Associate Professor Jonathan Oakhill

Research Unit

Metabolic signalling


Protein Chemistry and Metabolism Unit

Professional Experience

1998 BSc (Hons) Bath University, UK
2002 PhD Biochemistry, King’s College London, UK
2002-2006 Postdoctoral Fellow, School of Biomedical and Health Science, King’s College
2006-Present Research Fellow, SVI
2014-17 ARC Future Fellow


Research Interests

My research aims to define mechanisms mediating energy-sensing by the master metabolic regulator AMP-activated protein kinase (AMPK), a key regulator of cellular and systemic energy homeostasis. The metabolic dimensions of diseases including type 2 diabetes, obesity, cardiovascular disease and cancer, have encouraged efforts to develop direct activating drugs for AMPK. Co-ordinating biochemical, crystallographic, mass spectrometry and cell-based projects running in the Kemp group, my research has provided significant breakthroughs in understanding the complex regulatory mechanisms that enable AMPK to perform its critical roles. These findings form the foundations to strategies aimed at developing novel therapeutics to treat diseases that impose enormous medical and economical burdens.

Selected Publications

  1. Scott JW, Ling NXY, Issa SMA, Dite TA, O’Brien MT, Chen ZP, Galic S, Langendorf CG, Steinberg GR, Kemp BE, and Oakhill JS.  Drugs and AMP unite to switch on naive AMPK. Chemistry and Biology.  2014, May 22;21(5):619-27
  2. Oakhill JS, Scott JW and Kemp BE (2012).

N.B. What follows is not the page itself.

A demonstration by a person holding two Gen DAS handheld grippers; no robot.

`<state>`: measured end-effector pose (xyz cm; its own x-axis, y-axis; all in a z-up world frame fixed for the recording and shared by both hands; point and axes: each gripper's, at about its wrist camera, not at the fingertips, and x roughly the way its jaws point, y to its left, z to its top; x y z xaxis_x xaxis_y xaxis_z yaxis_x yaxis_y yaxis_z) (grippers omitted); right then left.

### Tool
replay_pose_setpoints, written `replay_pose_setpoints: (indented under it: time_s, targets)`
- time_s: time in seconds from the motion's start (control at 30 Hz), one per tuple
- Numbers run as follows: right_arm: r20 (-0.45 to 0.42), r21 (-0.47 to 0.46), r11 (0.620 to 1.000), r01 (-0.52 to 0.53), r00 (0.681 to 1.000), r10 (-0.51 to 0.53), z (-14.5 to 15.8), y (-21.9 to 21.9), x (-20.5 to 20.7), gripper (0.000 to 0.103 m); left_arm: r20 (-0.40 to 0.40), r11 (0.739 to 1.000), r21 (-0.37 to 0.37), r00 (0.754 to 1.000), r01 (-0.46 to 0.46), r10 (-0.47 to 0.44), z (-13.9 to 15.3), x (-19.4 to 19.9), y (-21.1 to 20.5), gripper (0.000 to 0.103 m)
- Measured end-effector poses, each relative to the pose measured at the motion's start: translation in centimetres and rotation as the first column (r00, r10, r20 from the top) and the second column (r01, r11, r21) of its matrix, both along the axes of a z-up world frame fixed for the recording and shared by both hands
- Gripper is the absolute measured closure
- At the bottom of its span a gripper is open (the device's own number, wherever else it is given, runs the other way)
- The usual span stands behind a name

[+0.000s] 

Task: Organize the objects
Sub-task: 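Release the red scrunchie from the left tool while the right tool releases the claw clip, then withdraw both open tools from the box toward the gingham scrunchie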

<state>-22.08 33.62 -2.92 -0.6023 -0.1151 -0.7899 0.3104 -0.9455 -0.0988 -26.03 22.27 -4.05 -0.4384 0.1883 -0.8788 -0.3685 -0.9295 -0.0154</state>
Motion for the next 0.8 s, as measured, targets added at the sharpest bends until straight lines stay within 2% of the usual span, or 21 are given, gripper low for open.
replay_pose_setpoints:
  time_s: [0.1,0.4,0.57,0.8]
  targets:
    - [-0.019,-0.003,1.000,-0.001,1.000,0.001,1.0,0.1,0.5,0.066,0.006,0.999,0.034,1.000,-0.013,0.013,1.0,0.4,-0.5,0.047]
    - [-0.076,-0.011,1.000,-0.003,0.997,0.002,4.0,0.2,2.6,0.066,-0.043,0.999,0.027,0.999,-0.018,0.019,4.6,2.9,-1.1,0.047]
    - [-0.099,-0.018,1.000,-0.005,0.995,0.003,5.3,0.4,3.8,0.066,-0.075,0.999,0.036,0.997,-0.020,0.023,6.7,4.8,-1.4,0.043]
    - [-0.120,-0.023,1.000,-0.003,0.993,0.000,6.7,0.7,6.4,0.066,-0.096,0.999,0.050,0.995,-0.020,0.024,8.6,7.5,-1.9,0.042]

AMPK functions as an adenylate charge-regulated protein kinase. Trends Endocrinol. Metab. 23, 125-132.
  3. Oakhill JS†, Steel R, Chen Z, Scott JW, Ling N, Tam S and Kemp BE (2011). AMPK is a direct adenylate charge regulated protein kinase. Science 332, 1433-1435.
  4. Oakhill JS, Chen Z, Scott JW, Steel R, Castelli L, Ling N, Macauley SL and Kemp, BE (2010). β-subunit myristoylation is the gatekeeper for initiating metabolic stress sensing by AMP-activated protein kinase (AMPK). Proc. Natl. Acad. Sci. USA 107, 19237-19241.
  5. Scott JW, van Denderen BJ, Jorgensen SB, Honeyman JE, Steinberg GR, Oakhill JS, Iseli TJ, Koay A, Gooley PR, Stapleton D and Kemp BE (2008). Thienopyridone drugs are selective activators of AMP-activated protein kinase beta1-containing complexes. Chem. Biol. 15, 1220-1230.
  6. Shayeghi M, Latunde-Dada GO, Oakhill JS, Laftah AH, Takeuchi K, Halliday N, Khan Y, Warley A, McCann FE, Hider RC, Frazer DM, Anderson GJ, Vulpe CD, Simpson RJ and McKie AT (2005). Identification of an intestinal heme transporter. Cell 122, 789-801.